What is needed –
Would you please copy every line from the records that contains the word "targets"?

Data entries
----
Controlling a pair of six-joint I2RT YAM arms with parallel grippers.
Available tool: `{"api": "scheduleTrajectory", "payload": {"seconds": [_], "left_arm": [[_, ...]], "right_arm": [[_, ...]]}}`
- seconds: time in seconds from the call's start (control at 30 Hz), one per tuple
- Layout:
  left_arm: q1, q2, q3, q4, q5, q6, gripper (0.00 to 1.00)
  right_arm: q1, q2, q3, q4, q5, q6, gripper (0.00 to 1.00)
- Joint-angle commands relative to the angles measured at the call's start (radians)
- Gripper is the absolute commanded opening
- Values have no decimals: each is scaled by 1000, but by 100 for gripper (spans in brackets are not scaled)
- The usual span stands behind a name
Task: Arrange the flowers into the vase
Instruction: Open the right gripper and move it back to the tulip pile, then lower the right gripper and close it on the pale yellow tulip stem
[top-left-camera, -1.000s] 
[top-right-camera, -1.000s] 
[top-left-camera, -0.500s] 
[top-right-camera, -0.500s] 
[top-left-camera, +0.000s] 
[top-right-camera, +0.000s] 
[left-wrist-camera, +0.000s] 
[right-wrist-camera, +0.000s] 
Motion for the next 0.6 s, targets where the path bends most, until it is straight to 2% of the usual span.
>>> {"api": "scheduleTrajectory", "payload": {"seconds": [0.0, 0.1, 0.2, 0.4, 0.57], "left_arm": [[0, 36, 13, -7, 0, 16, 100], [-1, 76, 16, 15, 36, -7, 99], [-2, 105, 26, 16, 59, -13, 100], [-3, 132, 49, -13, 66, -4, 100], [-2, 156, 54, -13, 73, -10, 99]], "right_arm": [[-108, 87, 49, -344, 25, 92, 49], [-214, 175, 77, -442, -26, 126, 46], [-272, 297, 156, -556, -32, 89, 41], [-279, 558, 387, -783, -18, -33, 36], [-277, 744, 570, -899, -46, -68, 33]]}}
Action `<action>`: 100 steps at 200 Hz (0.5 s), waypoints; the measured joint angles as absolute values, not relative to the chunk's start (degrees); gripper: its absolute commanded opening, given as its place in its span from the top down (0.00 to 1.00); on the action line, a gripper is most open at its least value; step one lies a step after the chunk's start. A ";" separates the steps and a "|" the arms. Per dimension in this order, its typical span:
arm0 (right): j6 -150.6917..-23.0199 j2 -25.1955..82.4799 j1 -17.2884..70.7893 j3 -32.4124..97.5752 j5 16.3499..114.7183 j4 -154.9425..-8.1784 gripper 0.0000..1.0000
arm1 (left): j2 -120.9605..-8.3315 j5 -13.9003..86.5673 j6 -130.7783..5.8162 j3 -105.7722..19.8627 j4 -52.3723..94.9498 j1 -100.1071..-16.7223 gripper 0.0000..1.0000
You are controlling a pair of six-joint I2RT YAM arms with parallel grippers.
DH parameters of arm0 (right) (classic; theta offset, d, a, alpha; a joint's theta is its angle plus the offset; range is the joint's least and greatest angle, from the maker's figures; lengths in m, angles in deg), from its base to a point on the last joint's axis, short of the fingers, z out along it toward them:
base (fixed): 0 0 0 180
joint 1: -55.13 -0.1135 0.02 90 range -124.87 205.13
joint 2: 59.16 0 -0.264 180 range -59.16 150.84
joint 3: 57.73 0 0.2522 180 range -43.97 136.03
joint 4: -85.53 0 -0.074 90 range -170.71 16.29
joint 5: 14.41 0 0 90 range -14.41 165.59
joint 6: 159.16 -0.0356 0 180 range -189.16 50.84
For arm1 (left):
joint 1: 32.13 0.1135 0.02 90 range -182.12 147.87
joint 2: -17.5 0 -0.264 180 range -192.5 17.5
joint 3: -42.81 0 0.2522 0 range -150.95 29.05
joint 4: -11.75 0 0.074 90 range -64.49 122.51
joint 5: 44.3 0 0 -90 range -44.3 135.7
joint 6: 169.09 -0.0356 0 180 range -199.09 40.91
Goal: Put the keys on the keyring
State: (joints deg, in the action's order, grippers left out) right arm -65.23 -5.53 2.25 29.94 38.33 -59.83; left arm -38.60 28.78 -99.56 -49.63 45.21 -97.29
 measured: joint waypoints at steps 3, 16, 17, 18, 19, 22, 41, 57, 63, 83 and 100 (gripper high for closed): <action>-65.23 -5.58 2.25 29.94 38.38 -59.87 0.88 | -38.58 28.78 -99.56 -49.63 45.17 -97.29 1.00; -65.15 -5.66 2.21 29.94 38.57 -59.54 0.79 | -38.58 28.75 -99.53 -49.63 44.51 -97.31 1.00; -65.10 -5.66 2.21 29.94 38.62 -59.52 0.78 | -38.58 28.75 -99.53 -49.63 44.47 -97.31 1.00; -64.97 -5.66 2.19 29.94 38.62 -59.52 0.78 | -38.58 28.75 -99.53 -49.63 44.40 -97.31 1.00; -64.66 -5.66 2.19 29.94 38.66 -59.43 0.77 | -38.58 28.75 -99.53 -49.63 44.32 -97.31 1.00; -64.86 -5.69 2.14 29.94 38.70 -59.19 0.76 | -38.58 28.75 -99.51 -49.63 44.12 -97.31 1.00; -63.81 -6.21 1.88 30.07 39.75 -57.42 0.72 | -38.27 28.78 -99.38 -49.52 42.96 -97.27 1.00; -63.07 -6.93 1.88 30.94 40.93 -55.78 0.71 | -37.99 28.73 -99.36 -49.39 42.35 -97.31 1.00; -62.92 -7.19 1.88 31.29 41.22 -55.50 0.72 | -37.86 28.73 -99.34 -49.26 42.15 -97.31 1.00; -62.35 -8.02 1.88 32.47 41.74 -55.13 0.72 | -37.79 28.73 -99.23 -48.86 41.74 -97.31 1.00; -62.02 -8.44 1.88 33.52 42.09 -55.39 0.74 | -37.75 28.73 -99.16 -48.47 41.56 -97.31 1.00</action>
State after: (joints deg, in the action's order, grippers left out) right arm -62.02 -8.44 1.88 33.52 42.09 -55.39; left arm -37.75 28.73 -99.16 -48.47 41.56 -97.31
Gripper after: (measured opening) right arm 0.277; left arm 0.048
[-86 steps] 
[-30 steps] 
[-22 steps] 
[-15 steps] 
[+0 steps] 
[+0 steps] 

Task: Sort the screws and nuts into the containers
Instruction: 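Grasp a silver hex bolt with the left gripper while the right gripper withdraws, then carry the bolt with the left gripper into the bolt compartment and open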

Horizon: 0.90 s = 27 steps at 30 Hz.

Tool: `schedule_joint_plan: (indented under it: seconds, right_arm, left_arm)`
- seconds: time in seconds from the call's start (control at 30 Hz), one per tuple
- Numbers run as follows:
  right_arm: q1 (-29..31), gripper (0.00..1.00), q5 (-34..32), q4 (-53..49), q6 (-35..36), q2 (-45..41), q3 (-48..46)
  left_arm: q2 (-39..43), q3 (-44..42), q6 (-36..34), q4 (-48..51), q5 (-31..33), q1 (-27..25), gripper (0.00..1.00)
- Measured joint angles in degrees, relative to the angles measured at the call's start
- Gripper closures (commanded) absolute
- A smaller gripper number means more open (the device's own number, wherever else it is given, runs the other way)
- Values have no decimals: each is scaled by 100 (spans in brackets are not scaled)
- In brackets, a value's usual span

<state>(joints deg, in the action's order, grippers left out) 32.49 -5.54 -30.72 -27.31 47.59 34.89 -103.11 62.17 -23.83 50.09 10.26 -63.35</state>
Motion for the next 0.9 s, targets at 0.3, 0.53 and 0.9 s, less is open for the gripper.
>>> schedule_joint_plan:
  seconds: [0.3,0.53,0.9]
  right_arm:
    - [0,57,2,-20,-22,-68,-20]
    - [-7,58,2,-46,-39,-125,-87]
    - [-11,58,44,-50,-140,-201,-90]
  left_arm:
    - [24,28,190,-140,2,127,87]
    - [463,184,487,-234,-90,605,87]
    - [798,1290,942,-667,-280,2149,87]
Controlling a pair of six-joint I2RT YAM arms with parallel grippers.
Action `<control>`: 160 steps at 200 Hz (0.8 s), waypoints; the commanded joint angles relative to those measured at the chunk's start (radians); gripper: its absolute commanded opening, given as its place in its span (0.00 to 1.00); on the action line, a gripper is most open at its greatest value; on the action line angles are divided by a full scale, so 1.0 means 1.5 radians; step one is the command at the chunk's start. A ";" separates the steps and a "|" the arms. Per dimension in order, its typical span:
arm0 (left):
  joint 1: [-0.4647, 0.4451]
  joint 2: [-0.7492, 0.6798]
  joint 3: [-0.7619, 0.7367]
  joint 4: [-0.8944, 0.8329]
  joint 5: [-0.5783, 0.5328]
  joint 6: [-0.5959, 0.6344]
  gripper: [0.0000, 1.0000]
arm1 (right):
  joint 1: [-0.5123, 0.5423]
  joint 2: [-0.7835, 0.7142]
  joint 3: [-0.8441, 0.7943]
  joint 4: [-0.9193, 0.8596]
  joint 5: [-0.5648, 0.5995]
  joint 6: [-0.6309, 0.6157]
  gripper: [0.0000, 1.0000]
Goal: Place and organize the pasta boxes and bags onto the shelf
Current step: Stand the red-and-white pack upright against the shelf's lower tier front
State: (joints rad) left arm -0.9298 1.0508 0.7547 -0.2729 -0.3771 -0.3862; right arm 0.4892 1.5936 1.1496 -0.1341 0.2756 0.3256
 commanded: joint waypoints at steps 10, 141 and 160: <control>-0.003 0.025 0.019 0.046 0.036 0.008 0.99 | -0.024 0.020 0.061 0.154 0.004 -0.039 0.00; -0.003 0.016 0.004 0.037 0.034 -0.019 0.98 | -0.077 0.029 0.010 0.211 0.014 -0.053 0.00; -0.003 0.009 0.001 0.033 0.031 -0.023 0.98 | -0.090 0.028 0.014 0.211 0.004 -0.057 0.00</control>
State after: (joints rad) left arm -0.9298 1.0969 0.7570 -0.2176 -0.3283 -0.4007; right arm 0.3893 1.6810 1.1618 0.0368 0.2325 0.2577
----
Your response –
Motion for the next 0.6 s, targets where the path bends most, until it is straight to 2% of the usual span.
Motion for the next 0.9 s, targets at 0.3, 0.53 and 0.9 s, less is open for the gripper.

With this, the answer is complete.